Trap to catch robots that misuse the robots.txt file
This site has a special directory with the same properties and files as the one above, except that there is no link to it at all. This directory is only mentioned in the the robots.txt file and therefore no robot should ever access that specific file unless it reads the robots.txt file.
Marc has written a program that will automatically ban access to sensitive directories for all clients that access the robots.txt file. I have not tested it though.

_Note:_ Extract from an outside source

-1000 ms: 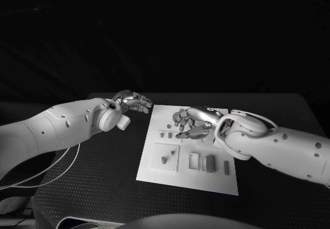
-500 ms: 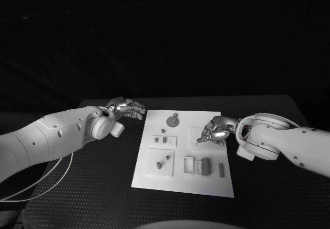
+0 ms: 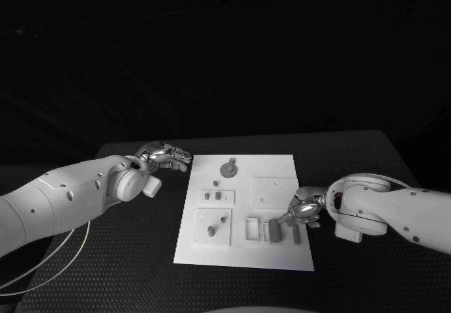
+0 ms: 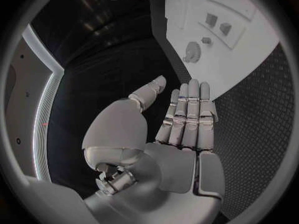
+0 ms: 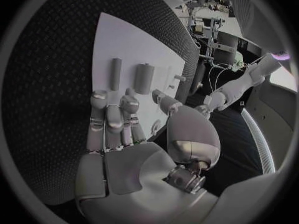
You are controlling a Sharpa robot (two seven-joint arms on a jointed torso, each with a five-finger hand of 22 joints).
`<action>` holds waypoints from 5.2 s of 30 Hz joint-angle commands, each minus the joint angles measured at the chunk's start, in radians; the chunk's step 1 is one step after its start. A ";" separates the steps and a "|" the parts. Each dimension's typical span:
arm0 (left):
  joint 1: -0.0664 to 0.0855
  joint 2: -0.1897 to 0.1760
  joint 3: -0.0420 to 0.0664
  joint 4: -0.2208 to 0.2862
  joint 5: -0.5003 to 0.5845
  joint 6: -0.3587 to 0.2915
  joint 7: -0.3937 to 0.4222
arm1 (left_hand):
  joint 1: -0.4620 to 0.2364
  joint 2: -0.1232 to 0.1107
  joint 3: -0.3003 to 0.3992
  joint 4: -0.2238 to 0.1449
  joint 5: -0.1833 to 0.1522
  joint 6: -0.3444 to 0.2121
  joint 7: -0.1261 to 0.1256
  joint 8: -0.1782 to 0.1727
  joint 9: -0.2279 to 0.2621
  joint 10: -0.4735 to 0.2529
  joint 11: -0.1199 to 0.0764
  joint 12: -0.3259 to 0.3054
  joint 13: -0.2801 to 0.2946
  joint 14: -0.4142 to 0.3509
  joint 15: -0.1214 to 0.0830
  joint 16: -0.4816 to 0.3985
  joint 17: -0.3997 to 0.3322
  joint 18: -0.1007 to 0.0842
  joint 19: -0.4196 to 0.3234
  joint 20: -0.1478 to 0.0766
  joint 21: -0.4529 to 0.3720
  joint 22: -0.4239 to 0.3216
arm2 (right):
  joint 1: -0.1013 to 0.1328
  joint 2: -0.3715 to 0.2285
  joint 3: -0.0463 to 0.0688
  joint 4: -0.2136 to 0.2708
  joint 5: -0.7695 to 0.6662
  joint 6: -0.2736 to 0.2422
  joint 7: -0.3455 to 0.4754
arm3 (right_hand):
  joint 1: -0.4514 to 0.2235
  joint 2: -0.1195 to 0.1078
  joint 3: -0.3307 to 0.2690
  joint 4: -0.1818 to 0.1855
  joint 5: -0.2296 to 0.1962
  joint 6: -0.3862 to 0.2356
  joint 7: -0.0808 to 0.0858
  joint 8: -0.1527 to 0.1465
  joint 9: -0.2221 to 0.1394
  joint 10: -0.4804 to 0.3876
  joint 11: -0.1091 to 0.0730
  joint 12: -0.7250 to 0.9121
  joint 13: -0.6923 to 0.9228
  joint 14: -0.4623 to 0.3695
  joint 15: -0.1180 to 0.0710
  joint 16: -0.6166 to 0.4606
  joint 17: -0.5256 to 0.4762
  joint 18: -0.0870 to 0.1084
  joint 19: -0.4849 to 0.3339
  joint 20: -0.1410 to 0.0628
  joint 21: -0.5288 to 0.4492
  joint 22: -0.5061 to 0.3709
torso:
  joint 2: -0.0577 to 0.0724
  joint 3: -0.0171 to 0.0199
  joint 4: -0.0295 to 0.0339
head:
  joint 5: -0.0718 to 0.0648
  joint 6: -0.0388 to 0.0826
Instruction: Assemble the parts on the task board
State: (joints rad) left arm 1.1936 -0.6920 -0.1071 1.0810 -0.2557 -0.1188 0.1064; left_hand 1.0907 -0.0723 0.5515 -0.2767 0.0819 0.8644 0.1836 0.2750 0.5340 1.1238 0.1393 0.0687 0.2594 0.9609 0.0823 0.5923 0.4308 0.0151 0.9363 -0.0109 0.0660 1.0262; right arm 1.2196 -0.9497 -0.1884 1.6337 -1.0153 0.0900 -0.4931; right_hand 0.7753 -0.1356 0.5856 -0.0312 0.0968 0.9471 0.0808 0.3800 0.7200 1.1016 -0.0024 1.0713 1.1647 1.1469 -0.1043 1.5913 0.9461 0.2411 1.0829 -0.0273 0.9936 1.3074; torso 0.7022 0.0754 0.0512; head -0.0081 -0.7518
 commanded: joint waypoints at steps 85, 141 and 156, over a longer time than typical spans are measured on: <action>-0.001 -0.004 0.001 0.002 0.006 0.013 0.005 | -0.013 0.001 0.002 0.006 0.006 -0.006 -0.003 0.006 0.000 -0.003 0.002 0.001 -0.003 -0.001 0.006 -0.012 0.010 -0.001 -0.012 -0.001 0.003 -0.001 | -0.009 0.101 -0.023 0.017 0.170 -0.114 -0.054 | -0.091 0.147 0.036 -0.230 -0.002 0.060 0.015 -0.098 -0.034 -0.012 -0.011 0.047 -0.051 0.055 -0.009 -0.002 0.055 0.021 -0.007 -0.001 0.029 0.015 | 0.001 -0.0004 0.0023 | -0.001 -0.020; -0.001 -0.008 0.000 0.003 0.006 0.018 -0.001 | -0.018 0.002 0.002 0.011 0.007 -0.006 -0.003 0.006 0.000 -0.004 0.003 0.001 -0.004 -0.001 0.006 -0.017 0.016 -0.002 -0.013 0.000 0.003 -0.001 | -0.024 0.183 -0.057 -0.049 0.129 -0.096 -0.042 | -0.174 0.081 0.046 -0.161 -0.002 0.069 0.015 -0.114 -0.046 -0.020 -0.012 0.053 -0.060 0.044 -0.009 -0.003 0.054 0.021 -0.013 -0.004 0.028 0.017 | 0.001 0.0000 0.0015 | 0.011 -0.035; -0.001 -0.009 0.000 0.004 0.006 0.019 -0.001 | -0.019 0.002 0.002 0.011 0.007 -0.007 -0.003 0.006 0.000 -0.004 0.003 0.001 -0.004 -0.001 0.006 -0.018 0.017 -0.001 -0.013 0.000 0.003 -0.001 | -0.030 0.189 -0.057 -0.054 0.129 -0.110 -0.035 | -0.187 0.002 0.069 -0.123 -0.002 0.061 0.018 -0.122 -0.048 -0.029 -0.008 0.054 -0.064 0.026 -0.007 -0.007 0.037 0.021 -0.014 -0.006 0.024 0.015 | 0.001 0.0002 0.0016 | 0.013 -0.037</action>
State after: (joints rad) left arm 1.1919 -0.7016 -0.1073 1.0820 -0.2556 -0.1138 0.0993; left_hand 1.0828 -0.0725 0.5533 -0.2698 0.0818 0.8644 0.1835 0.2750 0.5340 1.1238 0.1393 0.0687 0.2565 0.9609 0.0823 0.5806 0.4468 0.0150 0.9292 -0.0108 0.0660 1.0266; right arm 1.1990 -0.7633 -0.2397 1.5812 -0.8783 -0.0343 -0.5239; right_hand 0.5873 -0.1252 0.6553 -0.1588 0.0929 1.0148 0.0938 0.2613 0.6745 1.0821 -0.0108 1.1187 1.1024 1.1816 -0.1112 1.5904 0.9840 0.2429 1.0714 -0.0265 1.0186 1.3077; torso 0.7029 0.0754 0.0530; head 0.0046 -0.7882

Traps to catch robots that slurp up email addresses
Each of the two files above and an additional one which is plainly visible contain an email address which is generated new for each robot. If that address is ever used, it is trivial to find out who slurped the email address and then block it. To generate email addresses I use
```
     here an email address you better do not use:
     <a href=mailto:bot.@ars.net>bot.@ars.net</a>. To make other robots happy as well, 
```
This assumes that the file contains a line as the one above.

Download the traps

If you want to install the traps you can download them here. You need to customize them as they will not work correctly right out of the box. Note that they do work with the servers I'm using, but depending on the server software and the configuration of your server they may or may not work for you. Be sure to test everything out before leaving it in place.